The Ravishing of Robert Pattinson

By Nancy DeWolfe Smith.

In a recent survey of 130,000 women by iVillage Entertainment, 87% said they would trade their husband for British actor Robert Pattinson. Clearly, some of them were kidding. The rest will just have to accept that the 23-year-old Mr. Pattinson, like the romantic vampire Edward Cullen he embodies in the "Twilight" movie series, is unlikely ever to cross their paths outside the realm of dreams.

Until now, most of those dreams were sweet or at least private ones. Yet as Mr. Pattinson made the rounds in New York this week to promote his new, nonvampire movie, "Remember Me," the spectacle of his sexploitation—how else to put it?—was grotesque. What's being wrecked is the essence of his appeal, and he's really not old enough to safeguard it.

Whatever Pattinson-appreciation is built on, the gateway drug for most women (and fewer men) is Stephenie Meyer's "Twilight," a classic saga of young love. The twist is that Edward hasn't been human since he was bitten by a vampire in 1918, and yet he soulfully strives to protect Bella, the ordinary girl who returns his affection, from his own monstrous fate.

A beautiful man with the will and strength to maintain eternal devotion? A few joyless types missed the big picture and veered off on tangents about stalking and other tedious subjects. But most girls got it instantly, and adult women perked up as if from a torpor—even if they could only sneak off to Robsessed.com and other Web sites after the children and a resentful husband or boyfriend were asleep. Then, they talk about Mr. Pattinson as if he were their own personal brand of heroin. "I'm addicted," a mother of four laments. "When will it end?" "O.M.G. When will we wake up?" types someone else. "When he's 40? 50?"

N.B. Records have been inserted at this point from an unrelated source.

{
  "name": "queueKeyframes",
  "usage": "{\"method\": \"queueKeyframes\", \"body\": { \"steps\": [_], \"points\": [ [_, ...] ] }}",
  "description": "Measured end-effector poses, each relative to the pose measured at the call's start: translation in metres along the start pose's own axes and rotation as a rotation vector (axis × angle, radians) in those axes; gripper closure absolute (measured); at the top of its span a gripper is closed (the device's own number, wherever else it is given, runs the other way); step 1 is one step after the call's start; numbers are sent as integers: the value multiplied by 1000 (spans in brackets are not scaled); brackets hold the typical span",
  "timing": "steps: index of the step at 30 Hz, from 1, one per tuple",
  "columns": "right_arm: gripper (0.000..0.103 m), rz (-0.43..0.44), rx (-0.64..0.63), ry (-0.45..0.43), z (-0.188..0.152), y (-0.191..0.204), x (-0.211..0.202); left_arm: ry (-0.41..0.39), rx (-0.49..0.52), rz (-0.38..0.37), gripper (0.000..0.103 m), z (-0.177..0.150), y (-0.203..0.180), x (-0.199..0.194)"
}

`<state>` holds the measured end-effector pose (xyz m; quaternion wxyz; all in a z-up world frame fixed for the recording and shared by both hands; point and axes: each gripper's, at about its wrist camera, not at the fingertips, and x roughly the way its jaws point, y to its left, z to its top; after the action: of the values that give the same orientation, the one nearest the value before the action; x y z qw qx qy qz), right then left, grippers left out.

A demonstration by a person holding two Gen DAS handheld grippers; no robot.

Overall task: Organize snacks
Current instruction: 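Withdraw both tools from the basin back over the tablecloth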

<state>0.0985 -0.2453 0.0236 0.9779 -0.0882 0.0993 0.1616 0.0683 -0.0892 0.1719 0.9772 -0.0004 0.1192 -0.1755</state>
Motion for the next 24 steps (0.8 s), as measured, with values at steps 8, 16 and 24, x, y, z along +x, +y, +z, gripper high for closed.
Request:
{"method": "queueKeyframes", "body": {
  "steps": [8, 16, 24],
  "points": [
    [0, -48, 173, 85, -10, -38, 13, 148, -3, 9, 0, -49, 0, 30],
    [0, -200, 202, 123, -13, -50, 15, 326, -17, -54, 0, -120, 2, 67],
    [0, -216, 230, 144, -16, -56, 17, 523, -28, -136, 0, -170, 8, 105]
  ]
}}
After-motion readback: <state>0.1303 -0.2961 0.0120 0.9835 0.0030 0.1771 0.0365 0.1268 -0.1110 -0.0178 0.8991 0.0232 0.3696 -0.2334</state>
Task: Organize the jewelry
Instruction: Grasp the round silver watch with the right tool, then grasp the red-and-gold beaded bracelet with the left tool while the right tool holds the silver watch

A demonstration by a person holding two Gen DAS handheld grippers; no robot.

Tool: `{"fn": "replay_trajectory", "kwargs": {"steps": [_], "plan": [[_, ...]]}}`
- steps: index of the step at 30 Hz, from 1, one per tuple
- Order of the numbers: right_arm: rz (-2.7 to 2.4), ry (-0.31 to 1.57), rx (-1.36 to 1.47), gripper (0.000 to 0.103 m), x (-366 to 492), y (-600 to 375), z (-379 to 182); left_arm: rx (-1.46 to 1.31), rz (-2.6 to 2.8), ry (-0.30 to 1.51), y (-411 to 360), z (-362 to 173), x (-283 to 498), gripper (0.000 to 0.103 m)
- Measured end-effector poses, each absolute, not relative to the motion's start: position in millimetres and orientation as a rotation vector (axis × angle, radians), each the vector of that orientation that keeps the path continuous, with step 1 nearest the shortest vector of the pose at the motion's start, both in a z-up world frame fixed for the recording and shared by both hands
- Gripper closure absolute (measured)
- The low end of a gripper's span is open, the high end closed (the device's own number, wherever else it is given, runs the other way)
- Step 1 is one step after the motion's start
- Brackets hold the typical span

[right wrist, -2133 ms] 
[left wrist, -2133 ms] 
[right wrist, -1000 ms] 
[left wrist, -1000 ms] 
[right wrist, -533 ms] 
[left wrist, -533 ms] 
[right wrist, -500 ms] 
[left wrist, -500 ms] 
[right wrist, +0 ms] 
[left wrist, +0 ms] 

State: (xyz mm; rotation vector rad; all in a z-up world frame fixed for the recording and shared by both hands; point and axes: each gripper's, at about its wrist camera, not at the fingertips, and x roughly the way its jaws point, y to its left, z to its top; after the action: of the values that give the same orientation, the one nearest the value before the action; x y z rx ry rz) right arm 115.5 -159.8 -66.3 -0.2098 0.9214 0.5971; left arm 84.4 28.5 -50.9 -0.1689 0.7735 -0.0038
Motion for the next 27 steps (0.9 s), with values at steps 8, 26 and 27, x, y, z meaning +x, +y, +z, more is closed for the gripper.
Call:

After more than a year of mainstream-culture derision aimed at so-called twitards, vindication of a kind arrived in the March issue of a trendy men's magazine, Details. There, a headline finally asks the $64,000 question: "So the Woman You Love Has the Hots for a Vampire. What Does That Say About You?" Nothing good. But the worm turns again elsewhere in the same issue, in a creepy photo spread where Mr. Pattinson appears fully clad but looking dwarfed and diminished by a towering phalanx of naked female models.

Of this demeaning experience, Mr. Pattinson later had the insouciance to remark that it was made bearable by a hangover. The fangs are out for him, however. As one woman blogged about the Details shoot, he is now "the most objectified young man of modern times." Throw in the sexual catcalling and increasingly smutty questions from interviewers, and he probably "spends half his life having femininity (for good or bad) thrust in his face."

Jimmy Fallon, bless him, put his guest up a tree for a funny skit Monday. Back in the studio, though, the banshees wailed so crazily that both men looked wary and Mr. Pattinson said: "Help."

Fat chance. On ABC's "The View" Tuesday, even the presence of Mr. Pattinson's parents and sisters in the audience could not prevent the lady interviewers of a certain age from instigating talk of intimate body parts, male and female.

All this, and worse, is now rushing toward a man whose greatest asset has been not just a handsome face, but an apparent abundance of youthful innocence. It has allowed young girls to imagine a happy future, and moved older women to tears with the memory of a happier past.

Now that Mr. Pattinson is a bona fide Hollywood commodity, a maw is opening to devour him. Even Edward Cullen couldn't stop that.